In Haskell, you can build infinite lists due to laziness:

Prelude> let g = 4 : g
Prelude> g !! 0
4
Prelude> take 10 g
[4,4,4,4,4,4,4,4,4,4]

Answer 1

"Doesn't exist yet" is not quite right. We try not to think about when values are exist — denotational programming is about eternal unchanging values and equations.

More concretely, this code is fine:

Prelude> let x = [(x !! 1) + 1, 3] in x
[4,3]

You might expect that x !! 1 doesn't exist yet. But here's how an implementation like GHC works.

When building the list f, it constructs an in-memory object (a "thunk") to represent the expression (x !! 1) + 1. No evaluation of x has occurred yet. It wraps a pointer to this thunk, plus a pointer to 3, into a linked list and hands it off to GHCi's implicit show.

Now, the show instance for lists has to show the elements one by one. show will demand ("force") the evaluation of the thunk for (x !! 1) + 1, which causes that code to be "entered". By the definition of (+), forcing (x !! 1) + 1 forces x !! 1, which in turn forces two things:

• the spine of the list (its cons cells) through the second cell, and
• the value of the second element (the "car" of the second cell, in Lisp terms), because (+) wants to operate on that value.

And the second value is present by now — it's 3. If it were another thunk we'd force that, and so on. See this blog post for an interesting view on self-referential containers.

Now, how does the compiled GHC code detect an infinite loop in your other example? When we enter a thunk, we need to remember to come back later and overwrite it with the final value.

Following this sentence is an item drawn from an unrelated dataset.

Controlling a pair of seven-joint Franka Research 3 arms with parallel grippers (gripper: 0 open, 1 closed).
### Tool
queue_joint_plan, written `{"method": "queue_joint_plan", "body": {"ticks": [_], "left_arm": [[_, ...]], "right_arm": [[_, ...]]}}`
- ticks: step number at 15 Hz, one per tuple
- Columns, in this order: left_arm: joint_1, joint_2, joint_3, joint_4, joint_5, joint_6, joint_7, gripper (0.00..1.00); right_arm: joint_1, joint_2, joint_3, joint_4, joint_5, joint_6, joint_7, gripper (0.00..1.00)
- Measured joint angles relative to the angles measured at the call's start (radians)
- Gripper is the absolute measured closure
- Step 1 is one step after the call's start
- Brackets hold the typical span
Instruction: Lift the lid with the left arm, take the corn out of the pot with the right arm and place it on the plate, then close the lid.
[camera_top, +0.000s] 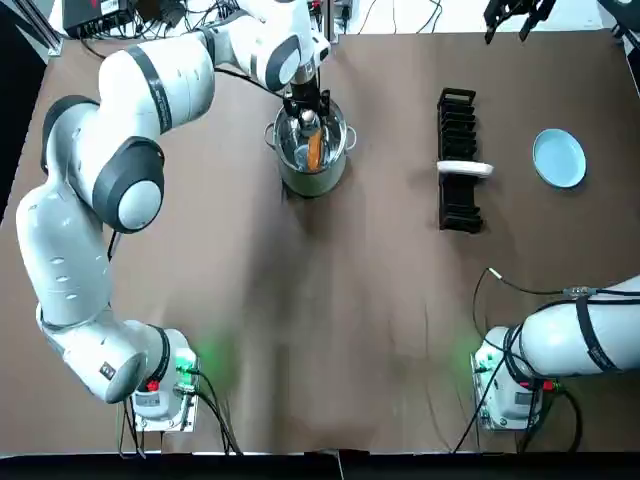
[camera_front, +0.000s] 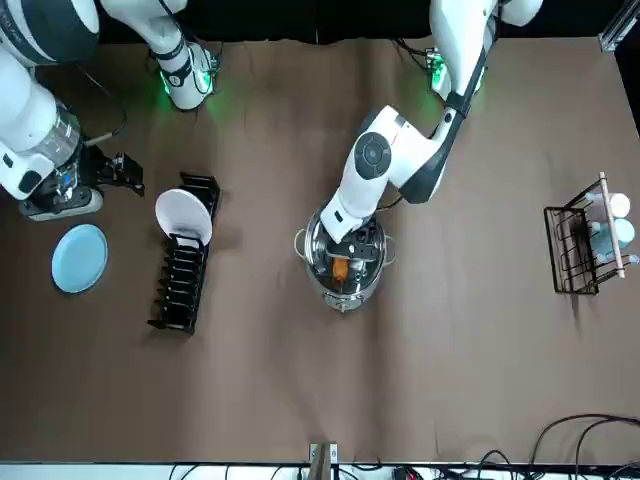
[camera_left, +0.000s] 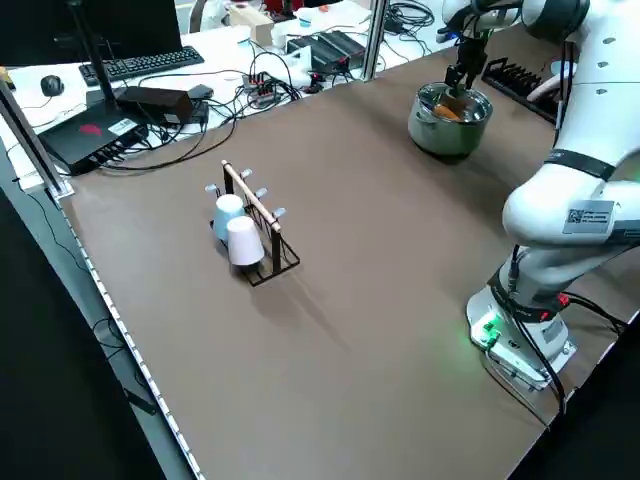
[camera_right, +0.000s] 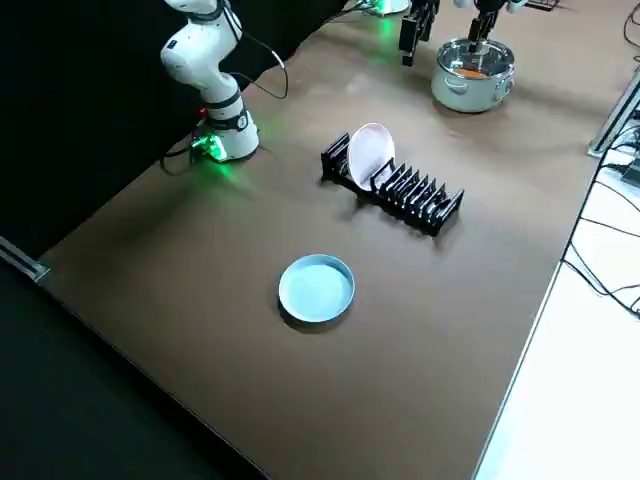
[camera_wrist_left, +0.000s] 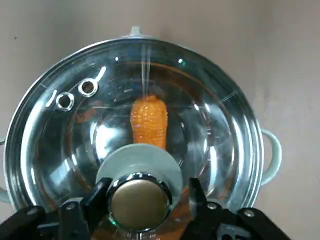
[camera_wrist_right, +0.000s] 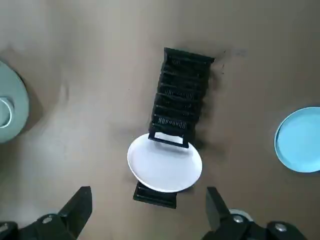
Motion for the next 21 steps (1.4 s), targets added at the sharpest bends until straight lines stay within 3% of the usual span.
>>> {"method": "queue_joint_plan", "body": {"ticks": [7, 9, 15, 18, 21], "left_arm": [[0.000, 0.000, 0.001, 0.007, 0.011, -0.040, -0.001, 0.40], [-0.002, 0.000, 0.001, 0.009, 0.013, -0.043, -0.007, 0.49], [-0.002, -0.009, 0.002, 0.014, 0.013, -0.058, -0.022, 0.49], [0.021, -0.087, 0.007, 0.060, 0.013, -0.207, -0.039, 0.49], [0.119, -0.190, 0.011, 0.072, 0.033, -0.290, 0.004, 0.49]], "right_arm": [[-0.070, 0.001, -0.016, 0.034, -0.003, -0.007, -0.003, 0.00], [-0.064, 0.003, -0.011, 0.033, -0.003, -0.015, -0.003, 0.00], [0.009, 0.035, 0.001, 0.030, 0.004, -0.021, -0.003, 0.00], [0.073, 0.064, 0.003, 0.030, 0.005, -0.011, -0.002, 0.00], [0.144, 0.087, 0.005, 0.031, 0.005, 0.015, 0.030, 0.00]]}}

This is what's meant specifically by "lazy evaluation" as opposed to "non-strict semantics", and it prevents us from duplicating work.

Anyway, as an optimization when entering a thunk, GHC's runtime will first overwrite it with another object called a "blackhole". We'll come back later and overwrite the blackhole with the final value. But what happens if we enter a blackhole before doing so? That means that evaluating x requires first evaluating x, an unresolvable loop. So entering a blackhole throws an exception.